**WHAT IS BEING ASKED:** Whenever the word "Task" turns up in a line of the data below, copy that line.

:: DATA FOR THIS EXERCISE

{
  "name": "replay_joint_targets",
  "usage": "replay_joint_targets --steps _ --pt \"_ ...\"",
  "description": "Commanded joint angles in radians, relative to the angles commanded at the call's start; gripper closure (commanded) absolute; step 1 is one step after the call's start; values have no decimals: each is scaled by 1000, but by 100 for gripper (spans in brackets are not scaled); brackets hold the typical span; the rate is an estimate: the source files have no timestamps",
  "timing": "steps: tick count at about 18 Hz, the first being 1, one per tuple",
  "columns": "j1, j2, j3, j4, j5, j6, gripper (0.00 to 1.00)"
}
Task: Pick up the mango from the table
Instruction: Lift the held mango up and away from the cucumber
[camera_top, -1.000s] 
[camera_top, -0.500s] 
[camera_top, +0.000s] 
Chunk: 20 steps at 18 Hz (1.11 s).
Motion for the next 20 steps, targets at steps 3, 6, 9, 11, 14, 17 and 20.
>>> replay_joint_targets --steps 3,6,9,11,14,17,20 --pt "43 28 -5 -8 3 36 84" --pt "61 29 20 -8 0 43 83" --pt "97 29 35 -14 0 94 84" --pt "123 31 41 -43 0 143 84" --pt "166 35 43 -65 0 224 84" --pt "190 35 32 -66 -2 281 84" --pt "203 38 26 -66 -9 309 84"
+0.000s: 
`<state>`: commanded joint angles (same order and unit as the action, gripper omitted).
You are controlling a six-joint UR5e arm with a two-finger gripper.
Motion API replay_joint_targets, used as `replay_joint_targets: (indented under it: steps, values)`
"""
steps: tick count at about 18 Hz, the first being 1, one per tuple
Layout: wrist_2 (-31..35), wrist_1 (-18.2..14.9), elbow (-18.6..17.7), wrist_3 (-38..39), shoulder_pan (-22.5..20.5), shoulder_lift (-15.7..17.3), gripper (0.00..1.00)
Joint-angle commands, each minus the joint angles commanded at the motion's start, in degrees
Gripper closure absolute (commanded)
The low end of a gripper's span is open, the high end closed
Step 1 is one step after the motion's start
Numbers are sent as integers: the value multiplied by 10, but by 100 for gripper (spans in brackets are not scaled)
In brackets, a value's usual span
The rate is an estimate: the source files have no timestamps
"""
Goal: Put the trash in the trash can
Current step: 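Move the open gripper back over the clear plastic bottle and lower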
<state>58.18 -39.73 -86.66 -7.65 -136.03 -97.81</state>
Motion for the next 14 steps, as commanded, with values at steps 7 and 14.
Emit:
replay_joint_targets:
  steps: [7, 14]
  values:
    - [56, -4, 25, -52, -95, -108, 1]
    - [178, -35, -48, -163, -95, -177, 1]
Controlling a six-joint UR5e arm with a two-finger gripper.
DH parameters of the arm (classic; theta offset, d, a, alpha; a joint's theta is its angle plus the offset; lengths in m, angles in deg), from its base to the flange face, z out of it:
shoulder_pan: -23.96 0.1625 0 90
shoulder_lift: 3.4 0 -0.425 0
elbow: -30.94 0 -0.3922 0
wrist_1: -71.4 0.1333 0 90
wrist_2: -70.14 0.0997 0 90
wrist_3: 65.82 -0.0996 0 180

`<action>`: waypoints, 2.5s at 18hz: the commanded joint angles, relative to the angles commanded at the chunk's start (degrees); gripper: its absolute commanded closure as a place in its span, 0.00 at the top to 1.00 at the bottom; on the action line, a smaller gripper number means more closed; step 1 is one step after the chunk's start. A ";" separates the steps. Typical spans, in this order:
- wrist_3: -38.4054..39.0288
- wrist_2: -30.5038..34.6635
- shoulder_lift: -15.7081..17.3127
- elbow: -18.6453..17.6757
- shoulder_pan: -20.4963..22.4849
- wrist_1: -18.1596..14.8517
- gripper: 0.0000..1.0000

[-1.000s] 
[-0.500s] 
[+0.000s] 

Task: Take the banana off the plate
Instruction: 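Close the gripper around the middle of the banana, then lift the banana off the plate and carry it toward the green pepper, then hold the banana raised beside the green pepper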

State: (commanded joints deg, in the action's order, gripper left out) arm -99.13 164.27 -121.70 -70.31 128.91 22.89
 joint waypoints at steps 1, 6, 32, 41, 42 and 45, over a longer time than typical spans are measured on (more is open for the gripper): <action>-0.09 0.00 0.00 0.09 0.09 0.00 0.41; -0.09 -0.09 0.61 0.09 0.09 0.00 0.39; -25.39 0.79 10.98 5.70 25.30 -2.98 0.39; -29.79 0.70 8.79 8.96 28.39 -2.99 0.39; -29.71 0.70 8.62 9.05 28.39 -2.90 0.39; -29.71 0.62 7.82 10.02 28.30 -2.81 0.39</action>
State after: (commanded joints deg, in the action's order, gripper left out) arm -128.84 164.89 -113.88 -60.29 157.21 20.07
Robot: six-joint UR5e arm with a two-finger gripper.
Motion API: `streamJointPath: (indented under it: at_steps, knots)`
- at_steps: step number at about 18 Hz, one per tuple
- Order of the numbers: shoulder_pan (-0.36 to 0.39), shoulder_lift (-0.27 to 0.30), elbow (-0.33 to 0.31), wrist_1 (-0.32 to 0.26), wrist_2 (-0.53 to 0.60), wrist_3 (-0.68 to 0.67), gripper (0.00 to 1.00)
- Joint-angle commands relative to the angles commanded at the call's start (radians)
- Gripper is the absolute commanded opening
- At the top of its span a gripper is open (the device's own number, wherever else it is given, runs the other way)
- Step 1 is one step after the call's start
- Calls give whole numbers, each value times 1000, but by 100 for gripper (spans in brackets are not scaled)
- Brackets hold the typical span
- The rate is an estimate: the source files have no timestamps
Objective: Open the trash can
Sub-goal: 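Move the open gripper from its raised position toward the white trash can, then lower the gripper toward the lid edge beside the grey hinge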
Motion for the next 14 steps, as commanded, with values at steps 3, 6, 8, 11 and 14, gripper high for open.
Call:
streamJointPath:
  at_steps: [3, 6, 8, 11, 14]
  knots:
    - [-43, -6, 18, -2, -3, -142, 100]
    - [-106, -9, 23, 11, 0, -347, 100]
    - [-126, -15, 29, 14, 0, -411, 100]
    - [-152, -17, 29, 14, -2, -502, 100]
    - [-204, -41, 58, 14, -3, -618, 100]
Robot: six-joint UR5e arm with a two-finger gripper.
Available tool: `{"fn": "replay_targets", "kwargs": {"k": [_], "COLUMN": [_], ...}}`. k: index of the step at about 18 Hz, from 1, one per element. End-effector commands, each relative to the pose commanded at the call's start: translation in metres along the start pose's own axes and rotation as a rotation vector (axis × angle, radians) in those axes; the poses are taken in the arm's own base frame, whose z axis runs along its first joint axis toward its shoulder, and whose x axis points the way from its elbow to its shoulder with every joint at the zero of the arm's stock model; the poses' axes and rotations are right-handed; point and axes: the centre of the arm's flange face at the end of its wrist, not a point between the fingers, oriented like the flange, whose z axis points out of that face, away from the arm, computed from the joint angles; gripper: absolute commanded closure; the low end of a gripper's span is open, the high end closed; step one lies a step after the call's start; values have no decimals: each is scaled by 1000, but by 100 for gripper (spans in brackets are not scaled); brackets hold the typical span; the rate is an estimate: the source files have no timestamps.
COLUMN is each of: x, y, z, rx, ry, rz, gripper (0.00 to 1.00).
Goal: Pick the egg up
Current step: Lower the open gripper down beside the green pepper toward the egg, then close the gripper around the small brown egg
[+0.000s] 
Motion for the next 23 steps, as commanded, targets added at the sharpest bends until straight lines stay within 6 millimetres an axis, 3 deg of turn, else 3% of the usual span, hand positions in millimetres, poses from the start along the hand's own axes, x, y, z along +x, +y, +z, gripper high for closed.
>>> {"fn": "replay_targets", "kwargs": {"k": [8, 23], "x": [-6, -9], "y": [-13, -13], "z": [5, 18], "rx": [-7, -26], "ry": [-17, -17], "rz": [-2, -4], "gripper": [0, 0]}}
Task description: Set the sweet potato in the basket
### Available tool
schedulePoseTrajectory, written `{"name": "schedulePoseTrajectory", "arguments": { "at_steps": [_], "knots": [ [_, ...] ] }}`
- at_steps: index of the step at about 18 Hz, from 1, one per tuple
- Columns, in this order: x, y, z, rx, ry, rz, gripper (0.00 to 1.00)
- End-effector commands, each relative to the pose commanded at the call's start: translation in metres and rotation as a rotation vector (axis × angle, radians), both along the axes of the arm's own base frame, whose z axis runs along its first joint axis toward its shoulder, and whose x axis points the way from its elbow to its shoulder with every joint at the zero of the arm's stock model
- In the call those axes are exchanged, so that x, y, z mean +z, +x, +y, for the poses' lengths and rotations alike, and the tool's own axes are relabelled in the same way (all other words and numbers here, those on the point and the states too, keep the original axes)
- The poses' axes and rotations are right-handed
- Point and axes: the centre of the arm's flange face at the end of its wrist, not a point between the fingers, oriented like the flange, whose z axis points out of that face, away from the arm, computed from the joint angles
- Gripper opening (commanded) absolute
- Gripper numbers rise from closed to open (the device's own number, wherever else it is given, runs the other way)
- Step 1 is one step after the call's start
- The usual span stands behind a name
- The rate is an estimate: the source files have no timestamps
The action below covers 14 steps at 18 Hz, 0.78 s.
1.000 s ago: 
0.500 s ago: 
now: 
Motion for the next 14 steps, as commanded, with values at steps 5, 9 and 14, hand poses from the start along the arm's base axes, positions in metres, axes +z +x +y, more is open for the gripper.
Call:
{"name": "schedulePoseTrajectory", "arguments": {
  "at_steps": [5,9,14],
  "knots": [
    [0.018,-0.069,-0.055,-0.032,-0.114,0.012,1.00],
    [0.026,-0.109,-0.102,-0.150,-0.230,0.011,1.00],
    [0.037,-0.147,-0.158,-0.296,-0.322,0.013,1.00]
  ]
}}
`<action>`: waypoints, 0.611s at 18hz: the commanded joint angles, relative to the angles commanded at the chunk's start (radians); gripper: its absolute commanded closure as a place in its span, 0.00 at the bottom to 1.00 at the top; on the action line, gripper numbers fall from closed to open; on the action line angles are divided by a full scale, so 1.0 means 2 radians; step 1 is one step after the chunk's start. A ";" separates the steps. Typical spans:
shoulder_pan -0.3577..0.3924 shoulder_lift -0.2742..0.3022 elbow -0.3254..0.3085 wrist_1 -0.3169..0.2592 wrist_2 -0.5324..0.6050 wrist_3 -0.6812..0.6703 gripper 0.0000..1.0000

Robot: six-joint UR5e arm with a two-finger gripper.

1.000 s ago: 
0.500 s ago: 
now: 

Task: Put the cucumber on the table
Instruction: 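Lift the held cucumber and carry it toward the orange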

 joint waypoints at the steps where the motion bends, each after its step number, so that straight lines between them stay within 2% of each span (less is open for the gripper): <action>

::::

**RESPONSE FOR THIS EXERCISE:**
Task: Pick up the mango from the table
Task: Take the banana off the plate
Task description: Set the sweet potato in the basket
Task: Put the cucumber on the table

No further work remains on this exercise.